• _WHAT YOU NEED TO DO_
Could you transcribe all of the data word for word?

(Beginning of DATA BELOW)

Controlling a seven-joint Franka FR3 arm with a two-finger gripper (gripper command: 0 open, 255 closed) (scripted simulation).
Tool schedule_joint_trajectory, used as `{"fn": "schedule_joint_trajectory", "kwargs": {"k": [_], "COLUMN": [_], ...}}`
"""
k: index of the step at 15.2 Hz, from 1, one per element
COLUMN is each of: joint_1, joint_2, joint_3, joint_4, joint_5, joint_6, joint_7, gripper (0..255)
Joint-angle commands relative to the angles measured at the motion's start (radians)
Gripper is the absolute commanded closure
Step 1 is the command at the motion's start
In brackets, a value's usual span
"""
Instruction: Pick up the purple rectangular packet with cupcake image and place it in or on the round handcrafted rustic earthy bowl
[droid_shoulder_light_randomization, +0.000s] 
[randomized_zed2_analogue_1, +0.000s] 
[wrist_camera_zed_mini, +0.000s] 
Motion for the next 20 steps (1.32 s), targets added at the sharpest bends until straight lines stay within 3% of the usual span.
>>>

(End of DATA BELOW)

• _EXERCISE RESPONSE_
Controlling a seven-joint Franka FR3 arm with a two-finger gripper (gripper command: 0 open, 255 closed) (scripted simulation).
Tool schedule_joint_trajectory, used as `{"fn": "schedule_joint_trajectory", "kwargs": {"k": [_], "COLUMN": [_], ...}}`
"""
k: index of the step at 15.2 Hz, from 1, one per element
COLUMN is each of: joint_1, joint_2, joint_3, joint_4, joint_5, joint_6, joint_7, gripper (0..255)
Joint-angle commands relative to the angles measured at the motion's start (radians)
Gripper is the absolute commanded closure
Step 1 is the command at the motion's start
In brackets, a value's usual span
"""
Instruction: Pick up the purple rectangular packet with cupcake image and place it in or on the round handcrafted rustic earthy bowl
[droid_shoulder_light_randomization, +0.000s] 
[randomized_zed2_analogue_1, +0.000s] 
[wrist_camera_zed_mini, +0.000s] 
Motion for the next 20 steps (1.32 s), targets added at the sharpest bends until straight lines stay within 3% of the usual span.
>>>

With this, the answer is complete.